I read a story the other day on Yahoo news about how conservationists had to actually kill trees in order to save the lives of an endangered bird. I bet environmentalist foes are amused by the irony.
It's only logical. Killing trees in and of itself is not bad for the environment, natural forest fires are an important cleansing mechanism. To protect the eco-system, we have to on guard against over and under population.
Species, animals, plants, microbes - all sentient beings die eventually. Every time we scratch
our skin, some microscopic critter feeding off our dead skin cells has perished. When we walk, we sometimes step on bugs. Even if we do nothing
voluntarily, our white blood cells are fighting off infections, that is, killing invading organisms (it's amazing how much warfare is done on
a microscopic level).
Environmentalism, as I understand it, does not advocate the idea that killing is 100% avoidable. Even Jains must acknowledge that. Environmentalism is based on the more reasonable observation
that the eco-system is out of balance, mostly as a result of human civilization. It's happened to others, not just us. The Mayans and the Vikings had this problem, almost making themselves extinct. The inhabitants of Easter Island did make themselves extinct. But those were smaller scale tragedies, the world population is bigger than it has ever been. I vaguely remember a disturbing fact about species extinction (to all biologists out there, I apologize in advance if I seriously mess this up). Not too long ago, it was normal that 4-6 species a year would become extinct. In the past few decades, hundreds of species have been dying each year.
Humans did not have always have the burden of control, the eco-system ran on its own for millions of years without one species dominating the whole. Yes, there were species on top of the food chain before homo sapiens became handy, and humans aren't the only tool-making animal. But humans have increasingly been trying to alter the environment so that now we have to regulate everything.
I was thinking of this the other day as I sat outside my office and was eating my lunch. In order to keep the grass around the property healthy, people can't walk on it. To keep it growing it must be mechanically watered and fertilized. If the property was kept wild, we wouldn't need to do this. Not that this is all bad; supplying this endeavor creates jobs and sustains a little economy. Everything has a purpose. But I was thinking of what "wild" really meant.
A wild land is one that we don't control. Wild is chaotic. People in civilization find uncontrolled environments ugly, certainly, suburbanites shun the creep with the weeds and five foot grass stalks around his yard. Such appearances lower property values.
Nature is now an object and a commodity, never mind that it sustains us, we just want a tamed pet to look at. Certainly, though, plenty of wild places are beautiful. Really, it's a pain in the ass
to keep up even a small yard, imagine having to do this for the whole earth. That seems to be the trend in the coming millennium. Back to the
little plot of land, I wondered - If grass is so fragile, how could it have survived millions of years of animals trampling all over it? Why do we need to water it when the rain does that already? Animals are usually nomadic, and the dwellings they do build can't overburden one spot. When grassland has huge numbers of people in a small space walking on it every day, the grass dies. This was a problem at my college, I remember, in that students hustling to class often made short cuts, and cut dusty paths through nice lawns.

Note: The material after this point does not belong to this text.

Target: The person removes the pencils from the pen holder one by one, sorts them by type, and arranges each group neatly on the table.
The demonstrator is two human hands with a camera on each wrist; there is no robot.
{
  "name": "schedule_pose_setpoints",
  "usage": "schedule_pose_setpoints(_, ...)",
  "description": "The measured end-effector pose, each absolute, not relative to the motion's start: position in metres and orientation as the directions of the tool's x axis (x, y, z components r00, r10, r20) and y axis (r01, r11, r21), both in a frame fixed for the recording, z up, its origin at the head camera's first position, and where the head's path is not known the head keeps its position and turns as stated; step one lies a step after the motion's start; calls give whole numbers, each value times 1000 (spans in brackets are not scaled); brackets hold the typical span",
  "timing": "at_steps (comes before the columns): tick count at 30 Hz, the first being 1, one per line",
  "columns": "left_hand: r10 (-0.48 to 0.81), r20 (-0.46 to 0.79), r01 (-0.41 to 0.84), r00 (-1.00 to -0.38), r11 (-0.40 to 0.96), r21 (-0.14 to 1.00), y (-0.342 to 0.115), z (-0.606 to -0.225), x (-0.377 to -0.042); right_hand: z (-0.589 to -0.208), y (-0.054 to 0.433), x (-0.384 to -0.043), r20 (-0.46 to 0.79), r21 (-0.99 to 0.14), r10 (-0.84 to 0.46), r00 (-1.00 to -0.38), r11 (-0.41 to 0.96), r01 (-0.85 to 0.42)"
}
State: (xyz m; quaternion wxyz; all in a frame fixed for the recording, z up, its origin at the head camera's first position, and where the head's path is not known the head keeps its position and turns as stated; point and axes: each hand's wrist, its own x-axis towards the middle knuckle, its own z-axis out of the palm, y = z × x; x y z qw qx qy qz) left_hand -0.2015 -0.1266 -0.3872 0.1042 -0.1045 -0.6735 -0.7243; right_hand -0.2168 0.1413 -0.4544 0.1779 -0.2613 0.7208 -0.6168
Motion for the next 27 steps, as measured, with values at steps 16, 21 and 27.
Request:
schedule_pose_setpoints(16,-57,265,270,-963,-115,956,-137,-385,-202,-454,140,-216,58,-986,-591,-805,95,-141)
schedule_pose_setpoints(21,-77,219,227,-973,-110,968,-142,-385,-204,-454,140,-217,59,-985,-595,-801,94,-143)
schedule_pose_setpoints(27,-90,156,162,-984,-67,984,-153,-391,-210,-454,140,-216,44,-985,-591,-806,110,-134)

Grass could evolve to handle the stress of human traffic, or we could bio-engineer super-resistant grass. That's the techo-geek argument - technology solves everything. Yes, it does, but then we create other problems. We're out of touch with an eco-system that never has seen the likes of these developments, at least, not in this world-age.
Since I'm a believer in yugas (universal-cycles) I think things will eventually be OK. Our survival depends on what actions we take now (usually, most people don't think in terms of what's best for all, so to drive the point home you have to appeal to selfishness - save the earth to save your own ass). But we can be optimistic. The cosmic time scale is staggering compared to our puny little lives. The universe can have a happy ending folks. But it'll take a long time to get there, billions, no I think trillions of years, according to Hindu theory. Until then, let's not destroy things too much.
There's a saying - you break it, you buy it. If you destroy a piece of merchandise, you owe the store. That's my attitude towards the environment. Nothing is free, it always costs you.